> _Assigned task_
Exactly the lines from the start of the data through the line containing "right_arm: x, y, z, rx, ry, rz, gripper" should be output, with both ends kept and nothing added.

> _Records to process_
--- START ---

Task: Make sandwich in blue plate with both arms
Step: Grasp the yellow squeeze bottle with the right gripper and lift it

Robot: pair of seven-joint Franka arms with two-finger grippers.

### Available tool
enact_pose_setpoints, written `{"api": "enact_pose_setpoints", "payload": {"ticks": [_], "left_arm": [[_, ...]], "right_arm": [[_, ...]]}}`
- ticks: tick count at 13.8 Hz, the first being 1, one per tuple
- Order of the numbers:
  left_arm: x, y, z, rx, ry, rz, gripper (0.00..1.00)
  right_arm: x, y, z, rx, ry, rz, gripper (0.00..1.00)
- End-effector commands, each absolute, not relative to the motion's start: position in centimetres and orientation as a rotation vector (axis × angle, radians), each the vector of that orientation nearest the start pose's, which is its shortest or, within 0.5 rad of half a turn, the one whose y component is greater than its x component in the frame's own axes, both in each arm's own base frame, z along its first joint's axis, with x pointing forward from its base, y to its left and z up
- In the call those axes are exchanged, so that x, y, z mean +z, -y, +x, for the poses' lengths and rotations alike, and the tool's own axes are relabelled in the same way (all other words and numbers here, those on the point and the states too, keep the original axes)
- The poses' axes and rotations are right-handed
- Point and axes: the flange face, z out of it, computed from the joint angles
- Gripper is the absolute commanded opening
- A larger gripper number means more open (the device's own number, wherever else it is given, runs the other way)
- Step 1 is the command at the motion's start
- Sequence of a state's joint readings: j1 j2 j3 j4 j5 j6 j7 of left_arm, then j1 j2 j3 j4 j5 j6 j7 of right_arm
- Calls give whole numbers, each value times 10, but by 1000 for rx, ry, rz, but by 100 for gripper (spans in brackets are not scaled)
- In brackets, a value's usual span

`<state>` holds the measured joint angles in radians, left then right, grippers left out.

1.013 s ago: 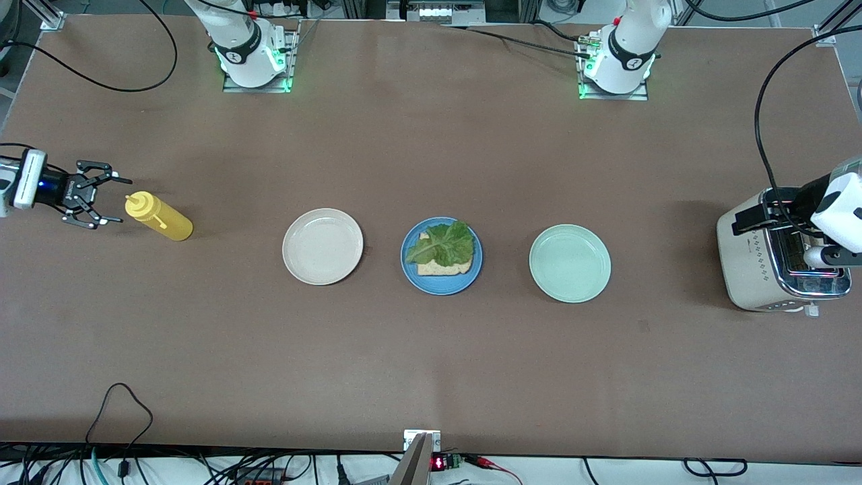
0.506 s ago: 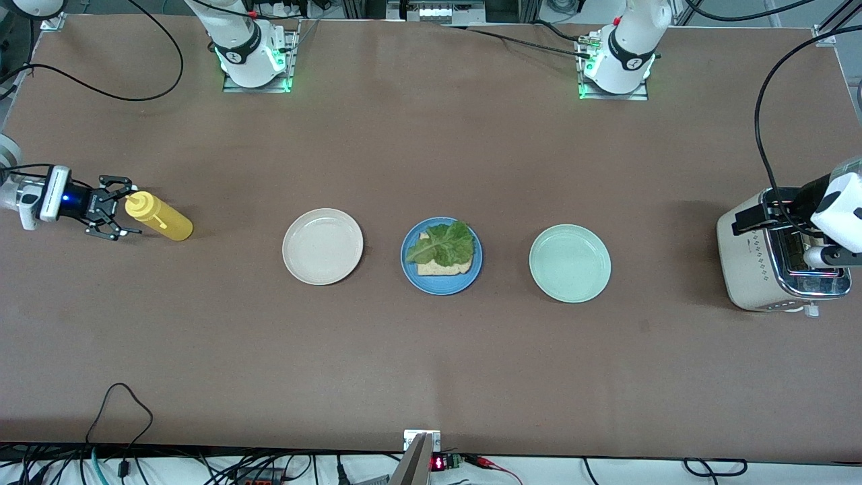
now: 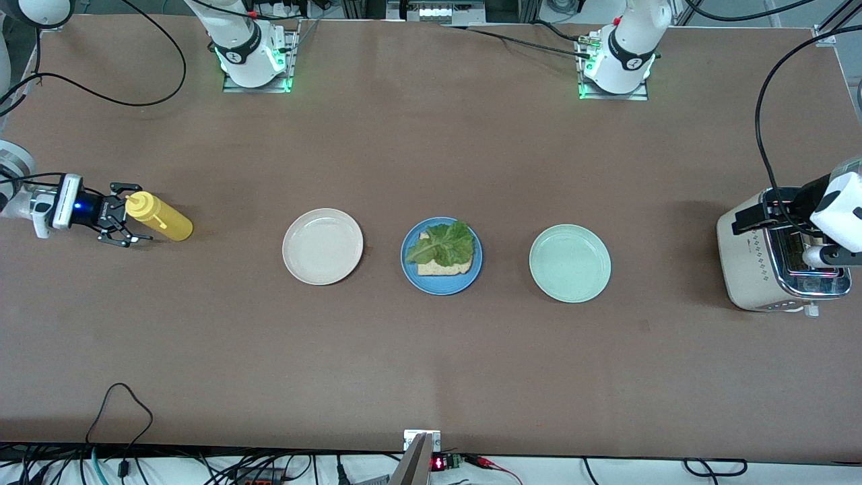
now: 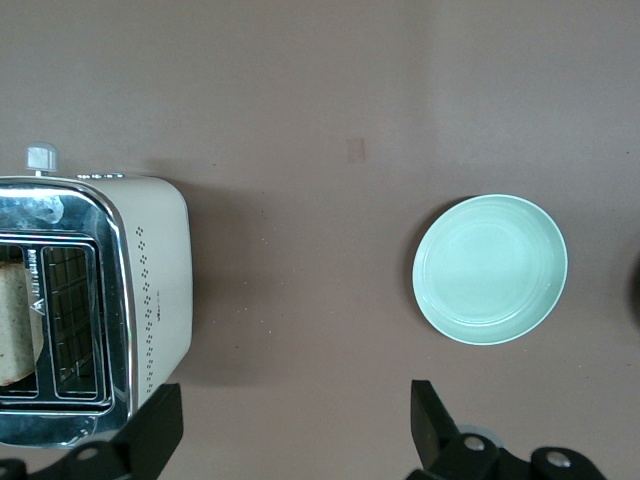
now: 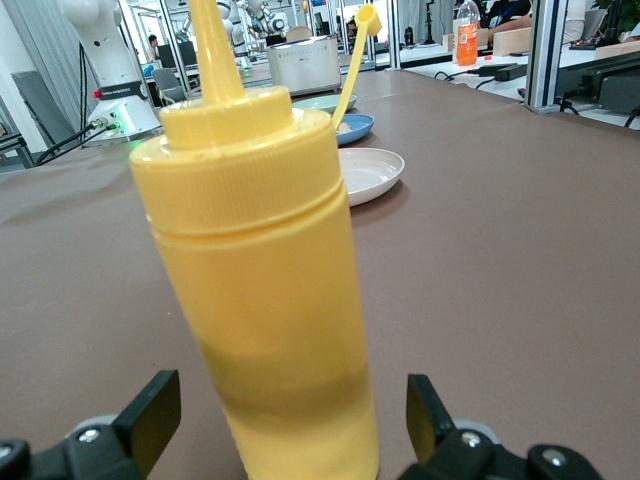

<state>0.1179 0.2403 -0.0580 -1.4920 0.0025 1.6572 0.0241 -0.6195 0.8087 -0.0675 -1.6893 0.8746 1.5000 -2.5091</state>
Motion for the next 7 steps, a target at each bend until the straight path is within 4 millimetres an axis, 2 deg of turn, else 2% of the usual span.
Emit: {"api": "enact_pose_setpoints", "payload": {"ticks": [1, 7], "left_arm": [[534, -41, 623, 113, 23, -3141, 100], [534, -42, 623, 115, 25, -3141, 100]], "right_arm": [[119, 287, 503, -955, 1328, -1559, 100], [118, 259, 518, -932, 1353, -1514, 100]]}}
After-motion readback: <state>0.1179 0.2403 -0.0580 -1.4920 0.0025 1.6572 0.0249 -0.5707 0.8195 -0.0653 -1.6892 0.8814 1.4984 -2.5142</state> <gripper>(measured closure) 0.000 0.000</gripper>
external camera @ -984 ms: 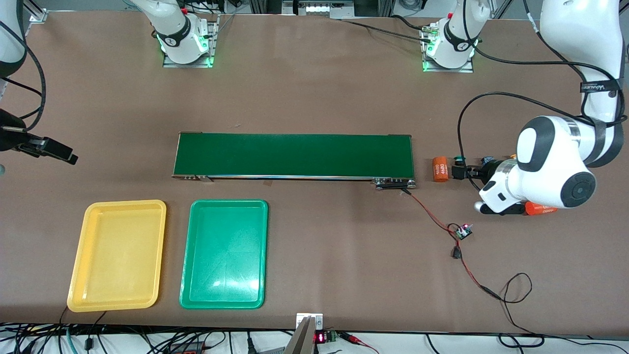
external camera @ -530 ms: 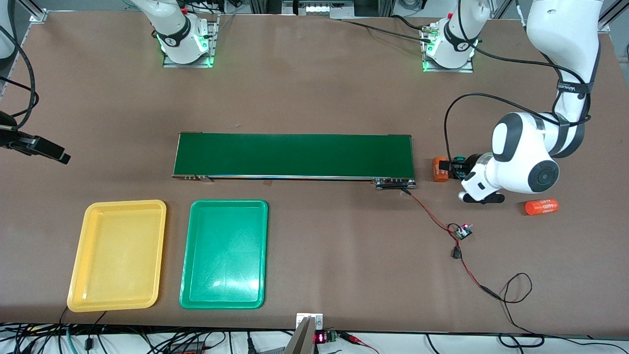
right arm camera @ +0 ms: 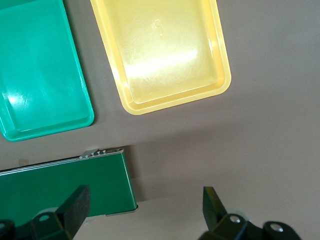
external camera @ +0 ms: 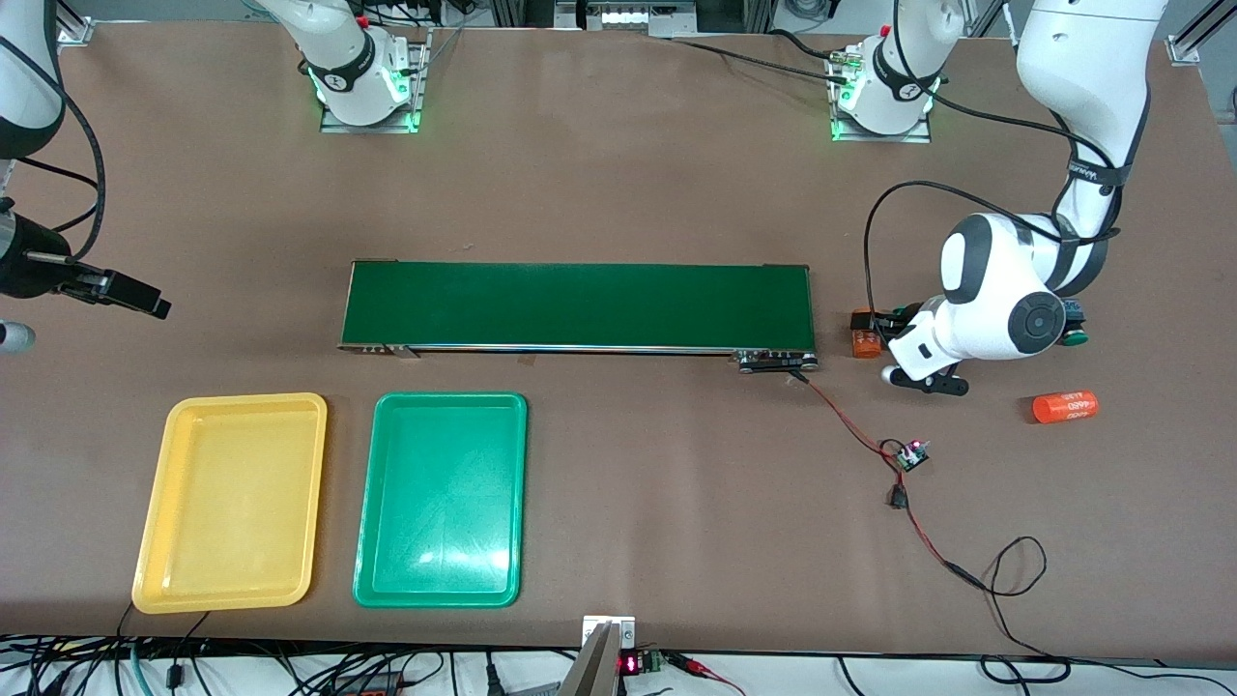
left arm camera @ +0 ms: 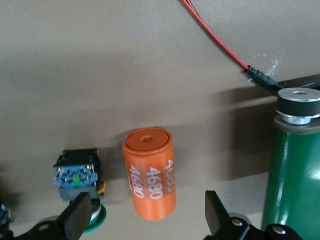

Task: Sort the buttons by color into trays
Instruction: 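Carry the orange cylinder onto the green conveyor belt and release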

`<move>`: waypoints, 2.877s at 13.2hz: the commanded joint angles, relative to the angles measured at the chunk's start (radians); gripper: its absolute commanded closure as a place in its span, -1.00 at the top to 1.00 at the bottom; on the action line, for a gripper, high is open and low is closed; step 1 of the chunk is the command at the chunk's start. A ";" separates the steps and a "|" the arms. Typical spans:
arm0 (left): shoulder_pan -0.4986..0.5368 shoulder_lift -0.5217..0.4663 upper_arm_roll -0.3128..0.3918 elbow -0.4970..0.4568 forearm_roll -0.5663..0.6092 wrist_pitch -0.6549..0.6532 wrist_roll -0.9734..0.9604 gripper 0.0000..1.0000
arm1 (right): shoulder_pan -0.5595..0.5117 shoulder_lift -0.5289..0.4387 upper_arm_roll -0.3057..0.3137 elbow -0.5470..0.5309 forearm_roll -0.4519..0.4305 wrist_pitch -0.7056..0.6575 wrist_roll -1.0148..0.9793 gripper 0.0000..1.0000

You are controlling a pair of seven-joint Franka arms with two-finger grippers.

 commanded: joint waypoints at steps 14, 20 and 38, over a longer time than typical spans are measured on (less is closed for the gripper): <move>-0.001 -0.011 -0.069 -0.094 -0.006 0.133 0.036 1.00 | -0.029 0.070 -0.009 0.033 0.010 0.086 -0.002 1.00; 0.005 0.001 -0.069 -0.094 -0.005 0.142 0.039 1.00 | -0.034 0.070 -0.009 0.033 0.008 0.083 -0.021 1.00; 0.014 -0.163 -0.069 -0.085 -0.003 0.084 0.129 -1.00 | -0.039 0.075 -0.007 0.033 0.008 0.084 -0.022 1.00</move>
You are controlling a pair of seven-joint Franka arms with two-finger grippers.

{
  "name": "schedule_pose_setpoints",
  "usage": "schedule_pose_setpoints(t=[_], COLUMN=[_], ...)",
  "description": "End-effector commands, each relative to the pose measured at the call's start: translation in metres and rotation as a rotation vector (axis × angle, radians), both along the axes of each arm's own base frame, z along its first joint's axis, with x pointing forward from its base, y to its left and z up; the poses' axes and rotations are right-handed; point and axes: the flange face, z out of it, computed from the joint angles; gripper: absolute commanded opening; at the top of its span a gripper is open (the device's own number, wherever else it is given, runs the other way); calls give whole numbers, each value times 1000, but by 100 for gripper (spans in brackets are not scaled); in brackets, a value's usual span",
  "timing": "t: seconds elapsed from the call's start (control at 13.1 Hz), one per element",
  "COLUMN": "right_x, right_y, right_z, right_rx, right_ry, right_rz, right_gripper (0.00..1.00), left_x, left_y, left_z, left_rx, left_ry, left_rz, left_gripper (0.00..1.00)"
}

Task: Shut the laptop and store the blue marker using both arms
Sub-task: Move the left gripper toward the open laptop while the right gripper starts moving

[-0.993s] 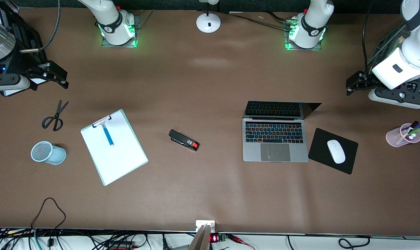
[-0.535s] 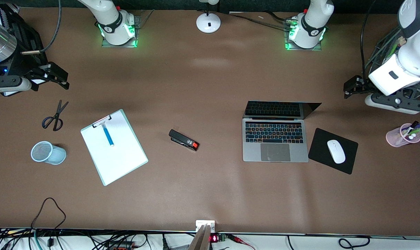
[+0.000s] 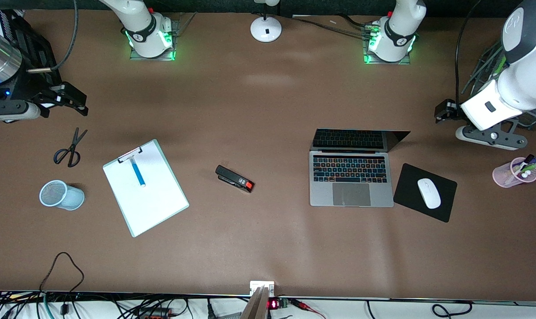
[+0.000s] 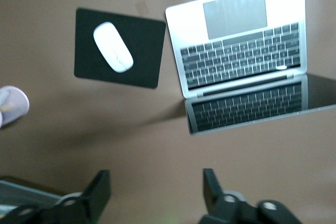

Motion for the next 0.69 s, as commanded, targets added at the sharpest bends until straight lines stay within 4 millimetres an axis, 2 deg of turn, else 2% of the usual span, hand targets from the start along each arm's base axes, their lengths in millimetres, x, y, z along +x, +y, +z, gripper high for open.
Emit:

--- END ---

> _Response to the exercise_
Task: Make sandwich in blue plate with both arms
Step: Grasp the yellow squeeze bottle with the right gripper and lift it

Robot: pair of seven-joint Franka arms with two-finger grippers.

### Available tool
enact_pose_setpoints, written `{"api": "enact_pose_setpoints", "payload": {"ticks": [_], "left_arm": [[_, ...]], "right_arm": [[_, ...]]}}`
- ticks: tick count at 13.8 Hz, the first being 1, one per tuple
- Order of the numbers:
  left_arm: x, y, z, rx, ry, rz, gripper (0.00..1.00)
  right_arm: x, y, z, rx, ry, rz, gripper (0.00..1.00)

This output has come to an end.